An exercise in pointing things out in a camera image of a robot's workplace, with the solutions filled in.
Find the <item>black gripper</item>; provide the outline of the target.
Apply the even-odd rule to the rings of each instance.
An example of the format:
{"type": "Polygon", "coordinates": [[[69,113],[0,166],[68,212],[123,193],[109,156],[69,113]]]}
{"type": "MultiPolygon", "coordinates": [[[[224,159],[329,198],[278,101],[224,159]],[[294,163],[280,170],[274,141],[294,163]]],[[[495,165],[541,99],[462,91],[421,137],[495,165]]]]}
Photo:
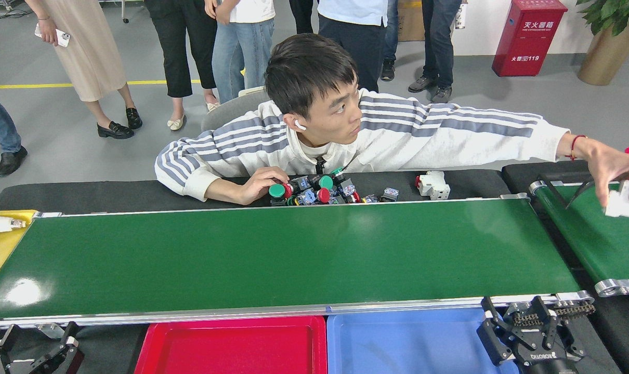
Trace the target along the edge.
{"type": "Polygon", "coordinates": [[[517,343],[528,347],[524,334],[500,317],[490,297],[481,301],[486,318],[477,333],[493,364],[514,359],[517,352],[519,373],[578,373],[576,362],[583,357],[574,346],[568,321],[585,315],[585,302],[573,303],[559,311],[549,309],[540,297],[533,299],[533,313],[541,322],[541,338],[534,351],[517,350],[517,343]]]}

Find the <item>person's left hand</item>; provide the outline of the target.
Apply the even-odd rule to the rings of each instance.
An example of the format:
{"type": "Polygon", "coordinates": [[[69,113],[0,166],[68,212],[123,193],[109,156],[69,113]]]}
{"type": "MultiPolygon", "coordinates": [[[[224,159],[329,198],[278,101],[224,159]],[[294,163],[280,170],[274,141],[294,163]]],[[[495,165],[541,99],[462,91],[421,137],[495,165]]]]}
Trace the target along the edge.
{"type": "Polygon", "coordinates": [[[590,140],[588,147],[588,168],[596,184],[596,196],[602,208],[606,208],[609,200],[609,183],[611,180],[629,176],[629,154],[617,151],[606,144],[590,140]]]}

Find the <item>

--- What the task requires ---
How many lines of the entries above contain the word "Find"? Give the number alone.

--- Result of the exercise ---
3